- _What is expected_:
Every line below needs to be reproduced exactly.

━━━━

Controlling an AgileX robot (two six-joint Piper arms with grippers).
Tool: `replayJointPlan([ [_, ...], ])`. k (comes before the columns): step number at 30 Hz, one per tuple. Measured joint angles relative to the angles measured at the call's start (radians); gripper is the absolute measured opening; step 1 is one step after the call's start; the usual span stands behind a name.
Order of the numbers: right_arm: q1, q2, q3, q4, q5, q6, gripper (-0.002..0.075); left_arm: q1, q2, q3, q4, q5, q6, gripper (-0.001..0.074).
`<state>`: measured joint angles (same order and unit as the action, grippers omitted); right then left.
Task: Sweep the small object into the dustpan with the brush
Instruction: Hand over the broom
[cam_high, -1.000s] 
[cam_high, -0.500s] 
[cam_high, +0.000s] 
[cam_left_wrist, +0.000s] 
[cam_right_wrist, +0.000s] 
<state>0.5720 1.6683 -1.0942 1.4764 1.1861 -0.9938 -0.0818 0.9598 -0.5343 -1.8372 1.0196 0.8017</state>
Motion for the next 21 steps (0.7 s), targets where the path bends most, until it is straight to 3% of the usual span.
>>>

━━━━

- _Answer for this exercise_:
Controlling an AgileX robot (two six-joint Piper arms with grippers).
Tool: `replayJointPlan([ [_, ...], ])`. k (comes before the columns): step number at 30 Hz, one per tuple. Measured joint angles relative to the angles measured at the call's start (radians); gripper is the absolute measured opening; step 1 is one step after the call's start; the usual span stands behind a name.
Order of the numbers: right_arm: q1, q2, q3, q4, q5, q6, gripper (-0.002..0.075); left_arm: q1, q2, q3, q4, q5, q6, gripper (-0.001..0.074).
`<state>`: measured joint angles (same order and unit as the action, grippers omitted); right then left.
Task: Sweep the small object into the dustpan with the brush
Instruction: Hand over the broom
[cam_high, -1.000s] 
[cam_high, -0.500s] 
[cam_high, +0.000s] 
[cam_left_wrist, +0.000s] 
[cam_right_wrist, +0.000s] 
<state>0.5720 1.6683 -1.0942 1.4764 1.1861 -0.9938 -0.0818 0.9598 -0.5343 -1.8372 1.0196 0.8017</state>
Motion for the next 21 steps (0.7 s), targets where the path bends most, until it is straight to 3% of the usual span.
>>>

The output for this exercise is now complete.